2005.8 August
特集 教師の指導力とは何か
【論文】  国語教育自由自在 中洌正堯
一 「自由自在」であるために

 国語教育を自由自在に展開しようとおもえば、いくつかの条件をクリアしておかなくてはならない。タイトルとは矛盾するようだが、「自由自在」はその条件を越えた向こう側でのことである。
 学校教育は、通常は教科書の教材を使っておこなわれるが、自由自在であろうとすれば、教科書以外のものも取り入れる、あるいは教科書以外のものと置き換える発想がいる。その取り入れや置き換えをゆるす条件とは何か。それは、次のようなことである。
1 その教師が学校教育の教育課程の中での国語科の位置を説明できること
2 その教師が当該学校の国語科の内容を説明できること
3 その教師が学年における国語科の中での「単元」の位置を説明できること
4 その教師が単元の中での「教材」の位置(系統性など)を説明できること
 これらの上に、
5 取り入れや置き換えをする教材が、日常の言語から意識化された論理の言語、文学の言語による構造体として、教科書教材に匹敵することの説明ができること
 これらの条件(説明責任)を充たすことができ、かつその教師が学びつづけていれば、次のようなことも可能になる。

二 歳時記的方法・風土記的方法によるカリキュラム

 「歳時記」というのは、辞典には、「①一年じゅうの行事とそれにまつわる生活などを書いた本。②俳句の季語を集めて解説し、例句を載せた本。」とある。
 同じく「風土記」は、「奈良時代の末に、国ぐにの地名の由来、地勢・産物・伝説などをしるして朝廷にさし出した記録。〔広義では、地誌や、各方面の情勢を地方別にしるした本をも指す。〕」(山田忠雄他編『新明解国語辞典第六版』三省堂、2005)である。
 「歳時記的方法」「風土記的方法」というのは、「歳時記」「風土記」の言語表現の内容と形式を生かして、学習者各自の発達段階における生活・文化の場を、時空間の座標において意識させ、実感させること、その意識や実感に照射された、聞く・話す・読む・書く活動と能力に習熟させたい願いから名づけたものである。
 「歳時記的方法」「風土記的方法」によるカリキュラムとなると、季節配列型が考えられる。かつて本誌に掲載された金沢の森田百合子氏の「季節の言葉と出会う−短文のすすめ−」(1986・21)などは、中学校での書くこと・作文教育の典型的な季節配列型カリキュラムであった。
 いま、項目のみを引いてみる。
1 桜咲くころ
2 青葉若葉の色どり
3 雨も楽し
4 氷室の日
5 太陽 お日様今日は
6 夜の秋見つけた
7 僕のお月見 私のお月見
8 梢の秋 紅葉 草もみじを見つける
9 植物(花)動物(鳥・虫)に寄せて
10 好きな食べ物 嫌いな食べ物(味覚の表現)
11 雪を待つ
12 光の春 見つけた春
13 五節句 折り折りの季節感(発展)
 このカリキュラムから、「1 桜咲くころ」「7 僕のお月見 私のお月見」「11 雪を待つ」の雪月花を取り立てて、読むことの教育とからめることも可能である。
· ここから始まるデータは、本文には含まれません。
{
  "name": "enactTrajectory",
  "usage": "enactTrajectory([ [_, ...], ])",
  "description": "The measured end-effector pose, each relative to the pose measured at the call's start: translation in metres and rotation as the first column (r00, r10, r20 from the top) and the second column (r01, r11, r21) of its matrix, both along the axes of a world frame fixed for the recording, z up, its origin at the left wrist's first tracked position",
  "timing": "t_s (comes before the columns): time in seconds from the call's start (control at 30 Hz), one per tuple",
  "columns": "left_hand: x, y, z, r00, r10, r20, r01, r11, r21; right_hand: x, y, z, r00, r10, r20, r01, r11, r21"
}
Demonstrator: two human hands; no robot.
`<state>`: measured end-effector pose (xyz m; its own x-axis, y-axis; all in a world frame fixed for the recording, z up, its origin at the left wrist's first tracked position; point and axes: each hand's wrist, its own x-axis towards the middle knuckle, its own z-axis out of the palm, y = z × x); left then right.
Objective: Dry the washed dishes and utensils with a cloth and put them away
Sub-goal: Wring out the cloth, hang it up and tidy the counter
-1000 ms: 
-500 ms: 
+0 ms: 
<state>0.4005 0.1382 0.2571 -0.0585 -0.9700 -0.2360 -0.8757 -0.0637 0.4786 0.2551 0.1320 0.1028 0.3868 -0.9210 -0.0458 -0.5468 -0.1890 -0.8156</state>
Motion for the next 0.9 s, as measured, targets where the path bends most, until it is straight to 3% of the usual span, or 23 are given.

四の「文学の合わせ読み」で例示する。

三 文学を読む教科内容の見取り図

 文学で「歳時記」「風土記」の表題を採用したのは阿刀田高であり、『鈍色の歳時記』(文藝春秋、1999)、『ものがたり風土記』(集英社、2000)がそれである。
 かつて大学院の授業で、『鈍色の歳時記』から「鉦叩き」という作品を取り上げ、一読した後、こういう作品を読み味わうために必要な言語能力について思いつくまま記述してもらったことがある。
 『鈍色の歳時記』の一連の作品は、教育内容としては、中・高校生向きとは思われないが、将来の読書生活においては対象になり得る。そのことを考えると、私たち教師は、文学の授業において、生徒が中・高等学校時代に身につけておくべき教科内容を見定めておくことが大切である。